* [Exercise prompt] Copy out every line of the records in which "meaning" can be found.

* [Study material]
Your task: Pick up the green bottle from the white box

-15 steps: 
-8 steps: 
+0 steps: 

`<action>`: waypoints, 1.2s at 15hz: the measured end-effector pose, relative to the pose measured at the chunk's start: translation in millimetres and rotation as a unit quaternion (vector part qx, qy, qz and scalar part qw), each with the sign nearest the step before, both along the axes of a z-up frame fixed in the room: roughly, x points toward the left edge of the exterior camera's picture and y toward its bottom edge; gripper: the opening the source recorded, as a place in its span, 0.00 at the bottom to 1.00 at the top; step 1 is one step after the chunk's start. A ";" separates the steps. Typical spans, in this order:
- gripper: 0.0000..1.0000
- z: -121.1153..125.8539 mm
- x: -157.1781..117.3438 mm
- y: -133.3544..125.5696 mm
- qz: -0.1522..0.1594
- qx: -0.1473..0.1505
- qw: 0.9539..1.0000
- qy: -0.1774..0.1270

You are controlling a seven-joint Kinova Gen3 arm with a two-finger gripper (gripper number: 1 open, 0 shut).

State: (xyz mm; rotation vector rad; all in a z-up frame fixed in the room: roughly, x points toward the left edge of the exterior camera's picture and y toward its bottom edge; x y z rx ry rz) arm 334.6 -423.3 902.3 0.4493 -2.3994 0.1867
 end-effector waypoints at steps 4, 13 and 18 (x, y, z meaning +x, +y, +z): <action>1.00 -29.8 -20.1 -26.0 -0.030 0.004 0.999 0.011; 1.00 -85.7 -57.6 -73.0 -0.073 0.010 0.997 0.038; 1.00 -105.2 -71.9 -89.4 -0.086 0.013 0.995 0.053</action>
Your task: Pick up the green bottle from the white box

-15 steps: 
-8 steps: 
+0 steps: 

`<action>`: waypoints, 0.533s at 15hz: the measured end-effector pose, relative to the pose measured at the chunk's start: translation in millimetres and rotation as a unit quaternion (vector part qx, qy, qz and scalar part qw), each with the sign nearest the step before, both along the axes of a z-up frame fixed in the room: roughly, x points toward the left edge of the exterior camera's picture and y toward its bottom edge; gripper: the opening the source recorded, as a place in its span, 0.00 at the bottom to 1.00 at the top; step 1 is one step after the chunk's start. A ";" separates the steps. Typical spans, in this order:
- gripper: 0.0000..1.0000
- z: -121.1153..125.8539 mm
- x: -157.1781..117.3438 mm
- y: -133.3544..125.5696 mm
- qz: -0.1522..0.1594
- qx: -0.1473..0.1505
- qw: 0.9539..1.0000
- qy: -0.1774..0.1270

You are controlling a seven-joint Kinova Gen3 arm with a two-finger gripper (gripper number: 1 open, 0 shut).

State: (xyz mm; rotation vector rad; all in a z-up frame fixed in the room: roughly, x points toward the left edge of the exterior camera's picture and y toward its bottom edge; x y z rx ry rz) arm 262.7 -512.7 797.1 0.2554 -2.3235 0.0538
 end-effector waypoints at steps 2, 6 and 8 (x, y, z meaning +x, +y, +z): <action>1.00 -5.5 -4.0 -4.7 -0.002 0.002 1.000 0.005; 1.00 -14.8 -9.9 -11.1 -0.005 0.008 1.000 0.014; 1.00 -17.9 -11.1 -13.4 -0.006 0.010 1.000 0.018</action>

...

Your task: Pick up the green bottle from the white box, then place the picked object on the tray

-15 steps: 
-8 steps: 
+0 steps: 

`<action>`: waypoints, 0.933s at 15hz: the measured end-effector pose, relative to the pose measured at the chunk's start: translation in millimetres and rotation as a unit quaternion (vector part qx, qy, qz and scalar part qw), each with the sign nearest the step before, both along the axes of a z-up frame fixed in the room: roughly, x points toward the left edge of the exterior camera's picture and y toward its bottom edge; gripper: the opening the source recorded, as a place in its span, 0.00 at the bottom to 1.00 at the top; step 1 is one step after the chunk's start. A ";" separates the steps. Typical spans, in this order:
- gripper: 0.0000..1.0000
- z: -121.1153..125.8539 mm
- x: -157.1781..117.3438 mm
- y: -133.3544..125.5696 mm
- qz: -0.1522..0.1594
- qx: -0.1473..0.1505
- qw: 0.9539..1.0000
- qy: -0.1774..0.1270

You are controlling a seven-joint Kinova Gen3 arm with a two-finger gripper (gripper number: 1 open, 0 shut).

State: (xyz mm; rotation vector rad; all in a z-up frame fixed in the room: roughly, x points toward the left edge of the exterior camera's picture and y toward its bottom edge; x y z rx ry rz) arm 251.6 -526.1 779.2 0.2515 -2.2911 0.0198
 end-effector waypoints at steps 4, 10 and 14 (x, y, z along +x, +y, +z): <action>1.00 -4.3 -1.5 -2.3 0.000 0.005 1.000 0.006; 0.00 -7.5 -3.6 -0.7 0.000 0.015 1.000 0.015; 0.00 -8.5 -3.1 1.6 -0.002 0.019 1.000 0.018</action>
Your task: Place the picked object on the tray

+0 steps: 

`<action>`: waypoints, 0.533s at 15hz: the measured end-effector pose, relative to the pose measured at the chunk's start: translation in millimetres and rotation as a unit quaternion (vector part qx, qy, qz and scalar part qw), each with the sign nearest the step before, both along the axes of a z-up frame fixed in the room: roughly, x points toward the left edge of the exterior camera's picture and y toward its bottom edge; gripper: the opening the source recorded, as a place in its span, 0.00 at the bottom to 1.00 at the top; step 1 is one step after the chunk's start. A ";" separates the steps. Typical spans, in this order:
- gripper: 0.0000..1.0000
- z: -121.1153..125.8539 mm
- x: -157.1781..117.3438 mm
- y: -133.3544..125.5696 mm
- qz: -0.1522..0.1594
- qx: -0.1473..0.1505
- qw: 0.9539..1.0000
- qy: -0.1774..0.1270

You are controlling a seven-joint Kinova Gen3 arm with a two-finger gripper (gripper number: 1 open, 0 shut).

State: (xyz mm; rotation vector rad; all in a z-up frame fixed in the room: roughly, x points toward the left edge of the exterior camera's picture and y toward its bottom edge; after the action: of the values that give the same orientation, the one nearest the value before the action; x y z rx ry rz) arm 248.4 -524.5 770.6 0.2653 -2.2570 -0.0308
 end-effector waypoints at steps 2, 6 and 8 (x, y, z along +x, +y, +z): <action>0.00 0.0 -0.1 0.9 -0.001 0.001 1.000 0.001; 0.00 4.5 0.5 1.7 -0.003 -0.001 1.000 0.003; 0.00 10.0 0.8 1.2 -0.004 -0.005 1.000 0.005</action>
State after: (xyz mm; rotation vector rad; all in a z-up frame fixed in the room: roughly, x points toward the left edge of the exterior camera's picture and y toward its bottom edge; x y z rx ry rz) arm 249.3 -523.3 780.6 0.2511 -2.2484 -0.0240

* [Exercise answer]
 end-effector waypoints at steps 4, 13 and 18 (x, y, z meaning +x, +y, +z): <action>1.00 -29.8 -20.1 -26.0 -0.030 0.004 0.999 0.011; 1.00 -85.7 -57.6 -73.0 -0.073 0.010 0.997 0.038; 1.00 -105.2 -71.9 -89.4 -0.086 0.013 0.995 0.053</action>
 end-effector waypoints at steps 2, 6 and 8 (x, y, z meaning +x, +y, +z): <action>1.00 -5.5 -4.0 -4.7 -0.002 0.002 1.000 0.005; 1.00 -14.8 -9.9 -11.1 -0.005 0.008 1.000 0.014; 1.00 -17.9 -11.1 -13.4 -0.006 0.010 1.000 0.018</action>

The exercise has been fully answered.